Even if ID is stifled among high school students (and with the Internet this is impossible), ID is of growing interest to college and graduate students. Three years ago, there was one Intelligent Design and Evolution Awareness (IDEA) Center at the University of California-San Diego. Now there are thirty such centers at American colleges and universities, including UC Berkeley and Cornell. These centers are fiercely pro-ID.

Ultimately, the significance of a court case like this depends not on a judge's decision but on the cultural forces that serve as the backdrop against which the decision is made. Take the Scopes Trial. In the minds of most, it was a decisive victory for evolution. Yet, in the actual trial, the decision went against Scopes (he was convicted of violating a Tennessee statute against teaching evolution).

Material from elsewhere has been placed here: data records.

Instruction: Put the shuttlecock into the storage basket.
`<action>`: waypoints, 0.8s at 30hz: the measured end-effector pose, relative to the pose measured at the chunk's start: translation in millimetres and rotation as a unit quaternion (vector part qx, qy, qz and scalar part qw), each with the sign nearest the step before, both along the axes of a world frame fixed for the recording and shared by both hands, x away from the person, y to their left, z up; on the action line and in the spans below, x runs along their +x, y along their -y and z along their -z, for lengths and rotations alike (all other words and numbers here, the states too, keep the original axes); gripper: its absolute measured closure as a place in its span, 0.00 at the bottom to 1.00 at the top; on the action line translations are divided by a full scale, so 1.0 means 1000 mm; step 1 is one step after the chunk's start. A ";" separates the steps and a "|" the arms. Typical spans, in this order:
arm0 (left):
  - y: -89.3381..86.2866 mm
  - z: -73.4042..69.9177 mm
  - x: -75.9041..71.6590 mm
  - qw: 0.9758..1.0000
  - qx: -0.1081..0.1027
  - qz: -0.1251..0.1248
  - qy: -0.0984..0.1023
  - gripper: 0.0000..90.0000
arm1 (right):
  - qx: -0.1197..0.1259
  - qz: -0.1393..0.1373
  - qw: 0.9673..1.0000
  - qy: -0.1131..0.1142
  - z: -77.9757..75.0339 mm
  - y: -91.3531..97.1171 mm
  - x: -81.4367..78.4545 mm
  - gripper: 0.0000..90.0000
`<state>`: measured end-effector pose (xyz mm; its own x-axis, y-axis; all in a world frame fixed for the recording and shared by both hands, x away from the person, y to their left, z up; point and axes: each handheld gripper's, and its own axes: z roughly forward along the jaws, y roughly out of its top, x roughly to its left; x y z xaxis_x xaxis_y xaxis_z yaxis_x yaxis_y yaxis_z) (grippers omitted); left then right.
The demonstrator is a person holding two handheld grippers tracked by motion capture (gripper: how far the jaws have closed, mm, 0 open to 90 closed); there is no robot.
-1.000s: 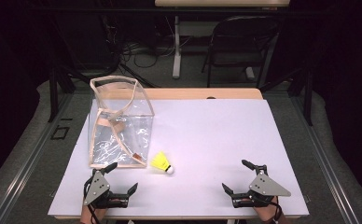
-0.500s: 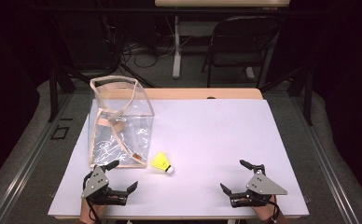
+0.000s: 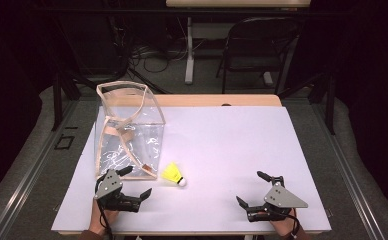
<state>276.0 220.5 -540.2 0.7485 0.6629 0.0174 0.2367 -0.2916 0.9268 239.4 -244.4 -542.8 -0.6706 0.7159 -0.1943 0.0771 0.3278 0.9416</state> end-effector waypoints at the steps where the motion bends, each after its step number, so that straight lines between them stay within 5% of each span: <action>1: 0.000 -0.001 0.001 1.000 0.001 0.001 -0.003 0.00 | 0.000 0.000 1.000 0.000 0.000 0.000 0.000 0.00; 24: 0.012 -0.008 0.018 1.000 0.010 0.022 -0.009 0.00 | -0.003 -0.003 1.000 -0.003 0.001 0.000 0.001 0.00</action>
<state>293.6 208.7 -532.0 0.7776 0.6285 0.0164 0.2396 -0.3204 0.9165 240.3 -244.3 -543.6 -0.6760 0.7110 -0.1937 0.0814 0.3334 0.9393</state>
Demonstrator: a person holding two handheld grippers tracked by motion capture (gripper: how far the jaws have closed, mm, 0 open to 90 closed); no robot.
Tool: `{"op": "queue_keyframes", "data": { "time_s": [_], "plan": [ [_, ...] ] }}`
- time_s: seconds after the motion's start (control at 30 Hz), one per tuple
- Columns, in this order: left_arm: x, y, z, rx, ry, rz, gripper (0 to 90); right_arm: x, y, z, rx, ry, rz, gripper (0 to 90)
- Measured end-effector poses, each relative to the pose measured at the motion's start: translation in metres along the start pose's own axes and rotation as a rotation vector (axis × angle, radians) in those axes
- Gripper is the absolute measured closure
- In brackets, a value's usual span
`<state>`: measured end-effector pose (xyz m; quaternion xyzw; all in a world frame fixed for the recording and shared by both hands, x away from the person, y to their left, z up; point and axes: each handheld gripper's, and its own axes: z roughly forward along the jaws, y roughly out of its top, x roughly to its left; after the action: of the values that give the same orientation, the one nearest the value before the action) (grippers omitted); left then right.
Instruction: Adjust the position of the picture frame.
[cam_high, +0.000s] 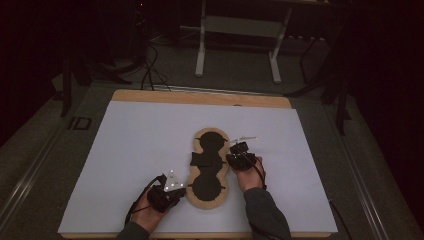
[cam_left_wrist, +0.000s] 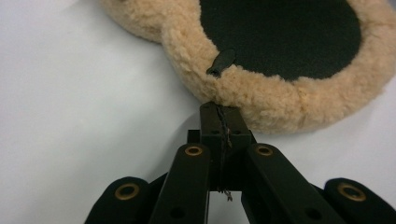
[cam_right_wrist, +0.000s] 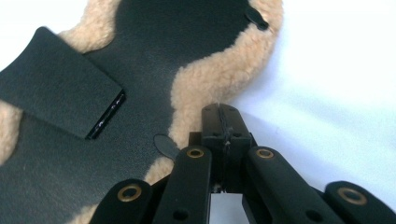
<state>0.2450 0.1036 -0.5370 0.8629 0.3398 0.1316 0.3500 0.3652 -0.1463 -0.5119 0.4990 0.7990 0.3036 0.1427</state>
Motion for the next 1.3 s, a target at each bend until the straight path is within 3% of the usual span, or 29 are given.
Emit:
{"op": "queue_keyframes", "data": {
  "time_s": [0.43,0.7,0.87,1.1,1.3],
  "plan": [
    [-0.012,0.005,0.008,-0.020,-0.051,-0.031,90.0,-0.006,0.006,0.003,0.016,-0.021,0.030,90.0],
    [-0.022,0.010,0.014,-0.028,-0.070,-0.018,90.0,-0.012,0.008,0.005,0.018,-0.008,0.060,90.0],
    [-0.033,0.013,0.018,-0.038,-0.068,0.000,90.0,-0.014,0.006,0.007,0.008,-0.017,0.082,90.0],
    [-0.038,0.015,0.020,-0.039,-0.068,-0.004,90.0,-0.013,0.007,0.008,0.018,-0.031,0.086,90.0],
    [-0.053,0.021,0.027,-0.043,-0.103,0.039,90.0,-0.012,0.009,0.010,0.017,-0.028,0.091,90.0]
  ]
}}
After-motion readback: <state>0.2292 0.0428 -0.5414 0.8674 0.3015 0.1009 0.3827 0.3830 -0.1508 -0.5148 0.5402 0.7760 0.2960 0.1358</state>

Judge Jones's decision may make life in the short-term more difficult for ID proponents, and it certainly will not be pleasant to endure the inevitable gloating by the victors. But the work of ID will continue. In fact, it may continue more effectively than if the judge had ruled in favor of ID, which might have convinced people that ID had already won the day when in fact ID still has much to accomplish in developing its scientific and intellectual program.

Judge Jones's decision may well prove best for fostering ID's intellectual vitality and ultimate success.

William A. Dembski is the Carl F. H. Henry Professor of Theology and Science at Southern Baptist Theological Seminary, where he heads its Center for Science and Theology. He is also a senior fellow with the Discovery Institute's Center for Science and Culture in Seattle.